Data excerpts
BEGIN
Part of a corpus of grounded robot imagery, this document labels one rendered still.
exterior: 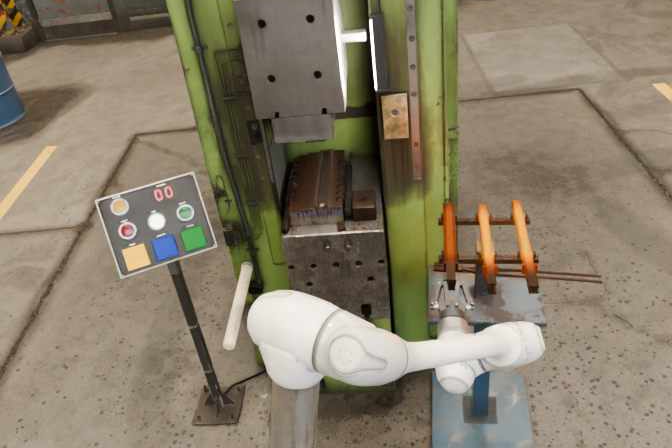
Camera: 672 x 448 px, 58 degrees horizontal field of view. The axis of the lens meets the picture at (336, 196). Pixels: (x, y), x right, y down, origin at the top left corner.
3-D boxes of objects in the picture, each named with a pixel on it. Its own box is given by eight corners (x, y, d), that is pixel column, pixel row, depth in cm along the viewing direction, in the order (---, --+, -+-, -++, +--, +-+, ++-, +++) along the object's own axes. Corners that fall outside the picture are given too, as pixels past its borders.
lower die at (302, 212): (344, 223, 226) (341, 204, 221) (291, 226, 228) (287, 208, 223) (346, 165, 261) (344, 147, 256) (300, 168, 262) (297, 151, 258)
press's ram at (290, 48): (371, 110, 200) (360, -14, 178) (256, 120, 203) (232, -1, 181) (369, 62, 235) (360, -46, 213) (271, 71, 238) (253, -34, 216)
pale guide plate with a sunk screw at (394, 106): (409, 138, 219) (406, 94, 209) (384, 140, 219) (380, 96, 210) (408, 135, 220) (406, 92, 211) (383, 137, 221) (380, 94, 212)
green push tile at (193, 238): (207, 245, 213) (201, 224, 212) (186, 252, 211) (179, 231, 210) (207, 245, 215) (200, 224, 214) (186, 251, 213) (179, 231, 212)
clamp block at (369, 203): (376, 220, 225) (375, 206, 221) (353, 222, 225) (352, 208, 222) (376, 202, 235) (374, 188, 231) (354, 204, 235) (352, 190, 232)
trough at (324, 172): (328, 208, 222) (328, 205, 222) (314, 209, 223) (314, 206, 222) (333, 151, 257) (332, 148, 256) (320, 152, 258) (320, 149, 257)
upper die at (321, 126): (333, 139, 206) (330, 113, 201) (275, 143, 208) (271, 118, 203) (337, 88, 241) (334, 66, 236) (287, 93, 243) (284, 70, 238)
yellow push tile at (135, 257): (150, 264, 207) (144, 243, 207) (128, 271, 205) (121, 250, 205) (150, 263, 209) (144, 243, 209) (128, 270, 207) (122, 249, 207)
END
## Task prompt
Above are some lines. Repeat exactly, and only, those from the line that has "lower die at" through the line that has "pale guide plate".

## Output for this task
lower die at (302, 212): (344, 223, 226) (341, 204, 221) (291, 226, 228) (287, 208, 223) (346, 165, 261) (344, 147, 256) (300, 168, 262) (297, 151, 258)
press's ram at (290, 48): (371, 110, 200) (360, -14, 178) (256, 120, 203) (232, -1, 181) (369, 62, 235) (360, -46, 213) (271, 71, 238) (253, -34, 216)
pale guide plate with a sunk screw at (394, 106): (409, 138, 219) (406, 94, 209) (384, 140, 219) (380, 96, 210) (408, 135, 220) (406, 92, 211) (383, 137, 221) (380, 94, 212)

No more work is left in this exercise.